[WHAT IS EXPECTED]:
Can you find the lines of the listing that include "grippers" and copy every one?

[INFORMATION PROVIDED]:
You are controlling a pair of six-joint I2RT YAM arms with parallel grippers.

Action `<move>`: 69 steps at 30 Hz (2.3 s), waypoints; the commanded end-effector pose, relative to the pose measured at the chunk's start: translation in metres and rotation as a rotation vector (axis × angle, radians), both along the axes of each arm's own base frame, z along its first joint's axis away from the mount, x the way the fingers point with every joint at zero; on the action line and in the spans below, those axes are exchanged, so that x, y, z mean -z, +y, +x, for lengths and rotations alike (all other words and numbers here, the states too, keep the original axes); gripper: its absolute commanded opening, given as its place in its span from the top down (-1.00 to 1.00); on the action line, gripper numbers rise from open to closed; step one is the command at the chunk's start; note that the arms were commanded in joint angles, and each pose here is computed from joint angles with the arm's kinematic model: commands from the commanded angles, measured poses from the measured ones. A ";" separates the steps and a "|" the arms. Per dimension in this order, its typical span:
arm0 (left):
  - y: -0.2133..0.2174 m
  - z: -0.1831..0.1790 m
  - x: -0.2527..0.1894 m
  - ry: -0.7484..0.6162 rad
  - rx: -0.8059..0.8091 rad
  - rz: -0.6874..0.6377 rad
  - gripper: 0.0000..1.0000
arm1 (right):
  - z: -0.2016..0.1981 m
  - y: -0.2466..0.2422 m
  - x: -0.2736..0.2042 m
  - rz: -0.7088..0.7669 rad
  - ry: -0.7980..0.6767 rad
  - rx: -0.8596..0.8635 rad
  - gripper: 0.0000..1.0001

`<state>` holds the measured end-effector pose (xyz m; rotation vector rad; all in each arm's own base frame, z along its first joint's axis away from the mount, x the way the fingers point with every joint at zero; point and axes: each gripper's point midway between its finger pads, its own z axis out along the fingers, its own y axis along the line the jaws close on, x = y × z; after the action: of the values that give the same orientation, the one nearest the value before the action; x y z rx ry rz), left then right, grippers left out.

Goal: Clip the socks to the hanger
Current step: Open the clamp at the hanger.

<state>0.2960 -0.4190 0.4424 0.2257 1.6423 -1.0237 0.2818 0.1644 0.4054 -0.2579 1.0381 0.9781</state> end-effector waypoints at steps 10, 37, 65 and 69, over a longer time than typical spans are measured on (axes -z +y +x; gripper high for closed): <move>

[WRITTEN ANSWER]:
You are controlling a pair of six-joint I2RT YAM arms with parallel grippers.
`<state>` holds the measured end-effector pose (xyz m; rotation vector rad; all in each arm's own base frame, z along its first joint's axis away from the mount, x the way the fingers point with every joint at zero; point and axes: each gripper's point midway between its finger pads, its own z axis out along the fingers, its own y axis along the line the jaws close on, x = y × z; after the action: of the values that give the same orientation, the one nearest the value before the action; x y z rx ry rz), left then right, grippers left out.

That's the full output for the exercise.